Scan the material for the word "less" and copy each line where it occurs.
== MATERIAL SUPPLIED ==
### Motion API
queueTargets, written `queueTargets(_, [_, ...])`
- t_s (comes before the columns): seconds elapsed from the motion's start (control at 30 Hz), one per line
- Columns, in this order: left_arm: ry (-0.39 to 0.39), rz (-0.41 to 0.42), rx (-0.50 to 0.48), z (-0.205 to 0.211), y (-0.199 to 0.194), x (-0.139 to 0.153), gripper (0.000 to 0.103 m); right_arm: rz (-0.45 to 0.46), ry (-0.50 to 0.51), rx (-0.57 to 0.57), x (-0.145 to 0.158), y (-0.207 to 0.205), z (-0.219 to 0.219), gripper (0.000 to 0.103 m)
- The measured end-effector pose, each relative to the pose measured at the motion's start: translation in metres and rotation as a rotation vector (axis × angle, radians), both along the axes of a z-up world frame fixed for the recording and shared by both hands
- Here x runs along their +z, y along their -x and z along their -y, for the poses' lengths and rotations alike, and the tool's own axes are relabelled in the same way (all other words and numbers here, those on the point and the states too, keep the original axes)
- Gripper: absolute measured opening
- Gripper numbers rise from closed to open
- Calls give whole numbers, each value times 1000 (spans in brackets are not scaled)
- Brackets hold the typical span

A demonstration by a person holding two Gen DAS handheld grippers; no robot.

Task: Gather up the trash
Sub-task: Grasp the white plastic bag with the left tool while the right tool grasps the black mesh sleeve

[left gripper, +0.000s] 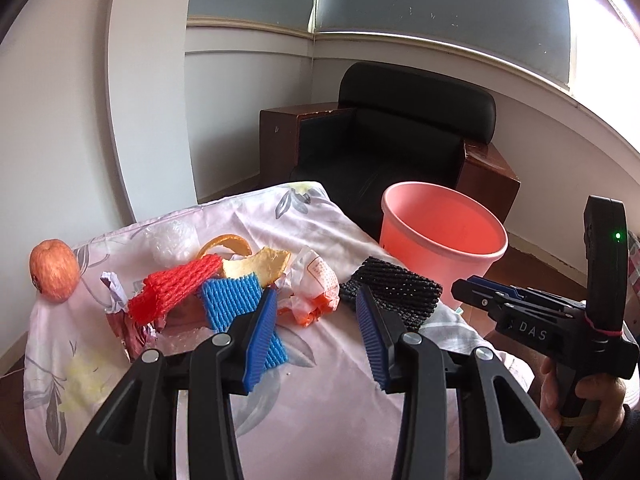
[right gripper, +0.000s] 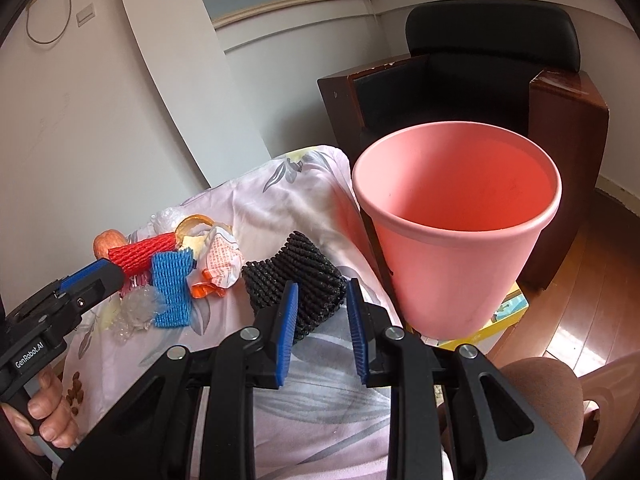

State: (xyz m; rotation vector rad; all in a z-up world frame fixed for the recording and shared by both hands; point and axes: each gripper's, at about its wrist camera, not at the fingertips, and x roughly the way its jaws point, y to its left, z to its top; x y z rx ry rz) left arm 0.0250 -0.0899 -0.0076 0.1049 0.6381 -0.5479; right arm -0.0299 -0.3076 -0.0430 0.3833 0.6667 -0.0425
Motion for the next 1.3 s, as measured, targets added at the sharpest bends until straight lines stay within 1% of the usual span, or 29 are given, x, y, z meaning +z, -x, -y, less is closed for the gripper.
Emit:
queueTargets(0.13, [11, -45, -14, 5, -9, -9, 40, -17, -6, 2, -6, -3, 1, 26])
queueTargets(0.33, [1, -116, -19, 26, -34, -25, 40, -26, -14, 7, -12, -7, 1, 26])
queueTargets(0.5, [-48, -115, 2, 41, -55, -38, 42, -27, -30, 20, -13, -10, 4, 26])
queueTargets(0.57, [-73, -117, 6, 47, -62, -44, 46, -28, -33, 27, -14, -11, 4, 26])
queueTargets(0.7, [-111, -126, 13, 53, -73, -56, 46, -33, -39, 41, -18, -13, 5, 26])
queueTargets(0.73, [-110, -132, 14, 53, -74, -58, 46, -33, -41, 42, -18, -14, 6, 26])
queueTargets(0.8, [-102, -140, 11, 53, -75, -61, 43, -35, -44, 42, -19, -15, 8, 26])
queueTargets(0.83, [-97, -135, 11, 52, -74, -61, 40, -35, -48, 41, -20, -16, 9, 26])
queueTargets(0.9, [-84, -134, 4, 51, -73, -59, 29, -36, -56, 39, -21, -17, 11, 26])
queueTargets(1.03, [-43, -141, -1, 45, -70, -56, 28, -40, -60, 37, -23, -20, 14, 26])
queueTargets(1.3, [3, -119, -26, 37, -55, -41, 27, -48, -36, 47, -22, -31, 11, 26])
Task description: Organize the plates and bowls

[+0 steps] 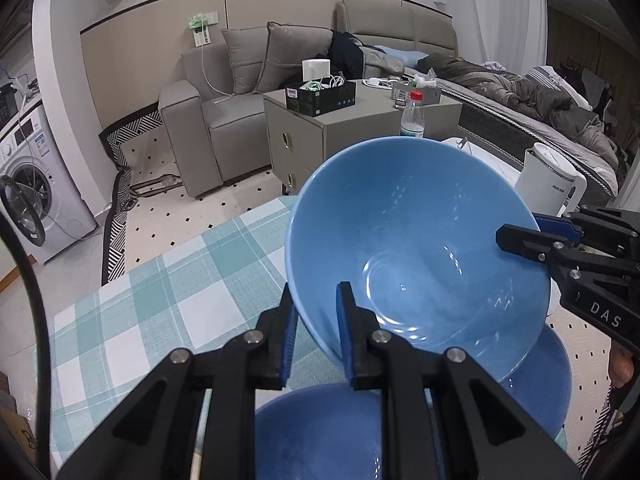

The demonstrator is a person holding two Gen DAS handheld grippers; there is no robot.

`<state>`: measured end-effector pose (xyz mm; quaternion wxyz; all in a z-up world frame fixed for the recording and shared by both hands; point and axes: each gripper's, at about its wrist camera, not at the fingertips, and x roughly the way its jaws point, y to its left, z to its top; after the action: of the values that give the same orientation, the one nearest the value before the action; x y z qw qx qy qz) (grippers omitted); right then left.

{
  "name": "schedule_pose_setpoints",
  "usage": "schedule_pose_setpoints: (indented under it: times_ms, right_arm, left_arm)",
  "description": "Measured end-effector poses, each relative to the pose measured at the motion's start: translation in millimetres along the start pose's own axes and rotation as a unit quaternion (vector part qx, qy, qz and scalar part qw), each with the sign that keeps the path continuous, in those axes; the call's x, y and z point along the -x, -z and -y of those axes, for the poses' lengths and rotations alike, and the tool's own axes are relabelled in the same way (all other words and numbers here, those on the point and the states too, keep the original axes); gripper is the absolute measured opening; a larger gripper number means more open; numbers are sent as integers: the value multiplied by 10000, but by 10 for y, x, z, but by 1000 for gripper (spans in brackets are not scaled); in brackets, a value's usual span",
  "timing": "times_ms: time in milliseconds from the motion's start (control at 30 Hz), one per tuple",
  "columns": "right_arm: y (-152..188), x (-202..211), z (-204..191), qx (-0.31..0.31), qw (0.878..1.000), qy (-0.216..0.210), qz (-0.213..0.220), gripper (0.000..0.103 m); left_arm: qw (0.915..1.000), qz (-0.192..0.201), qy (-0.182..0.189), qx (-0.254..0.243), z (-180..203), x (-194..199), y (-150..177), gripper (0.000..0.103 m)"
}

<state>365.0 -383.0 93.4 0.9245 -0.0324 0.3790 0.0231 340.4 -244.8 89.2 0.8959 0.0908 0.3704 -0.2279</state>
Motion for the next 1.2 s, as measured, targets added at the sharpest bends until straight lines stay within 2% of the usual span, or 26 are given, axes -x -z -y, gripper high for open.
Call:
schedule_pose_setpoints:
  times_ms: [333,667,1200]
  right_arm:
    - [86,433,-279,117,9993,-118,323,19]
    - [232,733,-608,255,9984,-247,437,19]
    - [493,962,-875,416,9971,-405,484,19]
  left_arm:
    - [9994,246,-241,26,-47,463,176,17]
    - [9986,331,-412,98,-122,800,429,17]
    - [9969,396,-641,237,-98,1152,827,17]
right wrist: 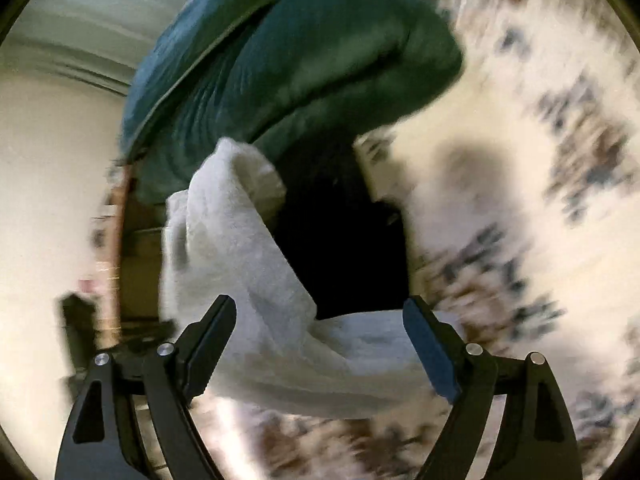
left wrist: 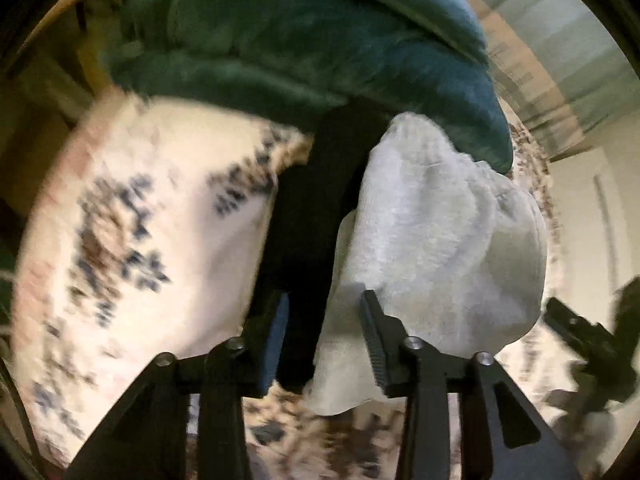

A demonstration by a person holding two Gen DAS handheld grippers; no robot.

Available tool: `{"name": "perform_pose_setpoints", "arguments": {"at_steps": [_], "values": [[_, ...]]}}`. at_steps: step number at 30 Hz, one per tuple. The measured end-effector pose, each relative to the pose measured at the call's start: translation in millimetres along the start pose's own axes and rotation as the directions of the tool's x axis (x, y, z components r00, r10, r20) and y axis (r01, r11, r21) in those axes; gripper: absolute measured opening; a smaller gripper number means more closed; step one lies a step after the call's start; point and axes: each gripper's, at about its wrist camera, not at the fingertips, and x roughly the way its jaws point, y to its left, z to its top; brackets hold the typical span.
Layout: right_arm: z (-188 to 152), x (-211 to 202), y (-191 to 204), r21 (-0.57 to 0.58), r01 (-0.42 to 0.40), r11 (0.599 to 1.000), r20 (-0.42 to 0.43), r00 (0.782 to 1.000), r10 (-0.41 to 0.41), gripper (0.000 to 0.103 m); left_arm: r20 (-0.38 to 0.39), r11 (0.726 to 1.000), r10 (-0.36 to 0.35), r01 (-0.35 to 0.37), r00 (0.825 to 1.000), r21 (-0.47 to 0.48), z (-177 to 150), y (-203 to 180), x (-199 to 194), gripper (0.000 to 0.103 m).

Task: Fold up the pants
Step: 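Set the shorts down beside the blanket and open both grippers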

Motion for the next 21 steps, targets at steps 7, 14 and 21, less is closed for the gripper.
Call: {"name": "perform_pose_setpoints", "arguments": {"at_steps": [7,14,21], "values": [[-63.9,-105.4,41.1,-0.169,0.244,0.955,0.235,0.951,-0.201,0.094,0.158,0.979,0.091,-0.118,0.983,0.168,-68.1,-56.0,-83.1,0.095],[-144.2,-238.7,47.7,-0.178,0.263,0.948,0.326,0.925,-0.195,0.101,0.253,0.971,0.11,-0.158,0.961,0.179,-142.5,-107.1,-193.4,0.095],[-238.5,-378.2,55.4,-0.218,0.279,0.935,0.4,0.899,-0.175,0.101,0.308,0.955,0.147,-0.216,0.94,0.203,-232.5,-165.4,-288.5,0.095]]}}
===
RESULT FOR THIS EXERCISE:
Motion for the next 1.3 s, as measured, targets added at the sharpest bends until straight lines stay within 1% of the usual span, or 29 are given, x, y, z meaning +z, -x, -y, less is closed for the gripper.
Motion for the next 21 steps, targets at steps 7, 14 and 21, less is closed for the gripper.

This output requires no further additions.